Front. Nutr., 11 September 2024
Sec. Nutrition and Metabolism
This article is part of the Research Topic Preventative Medicine: Nutritional and Lifestyle Interventions for Healthy Ageing and Chronic Diseases View all 15 articles

The effect of water-soluble tomato concentrate on elevated serum cholesterol in the middle-aged and elderly Chinese individuals

  • 1Department of Sports Medicine, Peking University Third Hospital, Beijing, China
  • 2Institute of Sports Medicine, Peking University, Beijing, China
  • 3Beijing Key Laboratory of Sports Injuries, Beijing, China

Water-soluble tomato concentrate (WSTC) has demonstrated beneficial effect on blood flow in healthy populations. The prospective, randomized, double-blind, and placebo-controlled clinical trial was conducted to explore the impact of WSTC on individuals with elevated cholesterol levels. Sixty participants aged 35–65 with high cholesterol were enrolled and evenly divided into a treatment group (FFG) and a placebo group (PCG). Over a 60-day period comprising a 45-day treatment phase followed by a 15-day observational follow-up. Participants in the FFG received 300 mg daily of Fruitflow tablets, while the PCG were received placebos. The study showed that there were no significant differences in baseline parameters between the FFG and PCG (p > 0.05). Post-intervention, the FFG exhibited significant reductions in systolic blood pressure (SBP) and diastolic blood pressure (DBP) by 4.2% (SBP, p < 0.001) and 3.8% (DBP, p = 0.015), respectively, compared to the PCG (p = 0.041). These reductions were sustained during the follow-up period. In contrast, the PCG showed no significant changes in SBP and DBP (p > 0.05). Stratified analysis by hypertension status revealed a significant SBP reductions both hypertensive and non-hypertensive FFG subjects (p < 0.05), with a trend towards DBP reduction. No significant changes in SBP and DBP were observed in the PCG. Moreover, the FFG group showed a significant increase in high-density lipoprotein (HDL) cholesterol (p < 0.05), along with a marked reduction in both weight and body mass index (BMI) (p < 0.05). The FFG also showed decreased levels of homocysteine, high-sensitivity C-reactive protein, and fasting blood glucose compared to the PCG (p < 0.05). In conclusion, WSTC has the potential to lower blood pressure and cardiovascular risk profiles in hypercholesterolemic individuals, presenting a viable non-harmacological option for enhancing cardiovascular health.

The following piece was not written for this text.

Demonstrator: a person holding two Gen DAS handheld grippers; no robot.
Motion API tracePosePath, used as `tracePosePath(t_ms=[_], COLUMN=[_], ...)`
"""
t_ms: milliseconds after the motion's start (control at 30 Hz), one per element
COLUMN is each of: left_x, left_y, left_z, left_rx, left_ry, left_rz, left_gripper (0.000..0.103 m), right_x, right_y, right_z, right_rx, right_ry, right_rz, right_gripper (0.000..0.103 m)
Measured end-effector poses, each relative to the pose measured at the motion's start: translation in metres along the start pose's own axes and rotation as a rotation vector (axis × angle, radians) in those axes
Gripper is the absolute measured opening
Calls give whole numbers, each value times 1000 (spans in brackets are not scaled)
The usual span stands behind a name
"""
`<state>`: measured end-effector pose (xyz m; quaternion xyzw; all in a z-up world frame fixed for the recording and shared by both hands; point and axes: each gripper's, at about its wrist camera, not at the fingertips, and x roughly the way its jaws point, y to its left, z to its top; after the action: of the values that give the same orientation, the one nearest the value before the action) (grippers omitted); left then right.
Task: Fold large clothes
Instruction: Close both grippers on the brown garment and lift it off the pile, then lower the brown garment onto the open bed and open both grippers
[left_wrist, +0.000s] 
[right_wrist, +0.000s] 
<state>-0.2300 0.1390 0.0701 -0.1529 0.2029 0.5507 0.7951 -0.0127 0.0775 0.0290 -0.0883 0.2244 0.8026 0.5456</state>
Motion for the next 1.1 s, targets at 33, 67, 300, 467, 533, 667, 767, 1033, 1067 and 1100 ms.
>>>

Clinical trial registration: https://www.chictr.org.cn/showproj.html?proj=27052, identifier ChiCTR1800015904.

1 Introduction

The increasing prevalence of cardiovascular disease (CVD) in China correlates with a surge in modifiable risk factors, positioning CVD as the leading cause of mortality and a critical public health dilemma (1). Investigations highlight dyslipidemia, particularly hypercholesterolemia, as a significant contributor to thrombogenesis, leading to the development of atherothrombosis, which manifests as myocardial infarction and stroke (2, 3). Accordingly, cholesterol mitigation is central to the strategic management of atherosclerotic cardiovascular disease (ASCVD), aiming to attenuate this escalating healthcare burden.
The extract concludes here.